== EXERCISE ==
Only the lines holding the string "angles" are needed; copy each of them from the data.

**** SOURCE MATERIAL ****

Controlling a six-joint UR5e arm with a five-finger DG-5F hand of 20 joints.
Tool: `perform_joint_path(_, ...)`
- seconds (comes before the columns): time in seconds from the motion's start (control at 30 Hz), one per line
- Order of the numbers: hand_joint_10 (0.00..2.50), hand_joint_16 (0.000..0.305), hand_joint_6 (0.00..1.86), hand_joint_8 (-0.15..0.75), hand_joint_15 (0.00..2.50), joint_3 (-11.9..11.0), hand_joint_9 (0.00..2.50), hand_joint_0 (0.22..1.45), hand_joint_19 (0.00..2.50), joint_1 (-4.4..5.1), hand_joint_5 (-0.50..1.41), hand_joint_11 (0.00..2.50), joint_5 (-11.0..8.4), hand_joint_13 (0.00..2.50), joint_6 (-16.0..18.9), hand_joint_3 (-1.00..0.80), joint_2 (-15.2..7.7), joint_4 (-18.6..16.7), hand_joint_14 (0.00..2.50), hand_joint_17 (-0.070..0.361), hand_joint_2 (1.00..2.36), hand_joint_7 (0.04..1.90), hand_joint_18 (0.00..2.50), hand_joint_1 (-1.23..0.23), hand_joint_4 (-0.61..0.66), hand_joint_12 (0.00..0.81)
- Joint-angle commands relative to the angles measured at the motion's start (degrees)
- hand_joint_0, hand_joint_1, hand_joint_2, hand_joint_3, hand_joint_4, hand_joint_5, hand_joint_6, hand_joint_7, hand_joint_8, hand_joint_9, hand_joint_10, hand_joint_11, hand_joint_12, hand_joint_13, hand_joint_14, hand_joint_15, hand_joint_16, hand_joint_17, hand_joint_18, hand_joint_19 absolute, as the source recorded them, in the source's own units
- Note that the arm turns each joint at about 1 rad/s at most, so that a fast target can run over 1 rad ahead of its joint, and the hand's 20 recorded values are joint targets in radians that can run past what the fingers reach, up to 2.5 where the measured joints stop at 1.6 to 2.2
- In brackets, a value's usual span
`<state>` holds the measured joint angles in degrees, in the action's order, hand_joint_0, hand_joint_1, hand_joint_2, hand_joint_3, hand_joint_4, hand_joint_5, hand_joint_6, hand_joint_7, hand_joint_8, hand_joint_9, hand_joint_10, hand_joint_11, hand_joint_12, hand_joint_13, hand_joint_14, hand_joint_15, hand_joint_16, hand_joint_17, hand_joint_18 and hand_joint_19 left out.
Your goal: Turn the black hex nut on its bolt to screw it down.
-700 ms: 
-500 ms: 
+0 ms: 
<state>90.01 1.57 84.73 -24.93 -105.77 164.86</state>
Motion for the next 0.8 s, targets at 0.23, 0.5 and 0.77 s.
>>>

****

== WORKED SOLUTION ==
- Joint-angle commands relative to the angles measured at the motion's start (degrees)
`<state>` holds the measured joint angles in degrees, in the action's order, hand_joint_0, hand_joint_1, hand_joint_2, hand_joint_3, hand_joint_4, hand_joint_5, hand_joint_6, hand_joint_7, hand_joint_8, hand_joint_9, hand_joint_10, hand_joint_11, hand_joint_12, hand_joint_13, hand_joint_14, hand_joint_15, hand_joint_16, hand_joint_17, hand_joint_18 and hand_joint_19 left out.

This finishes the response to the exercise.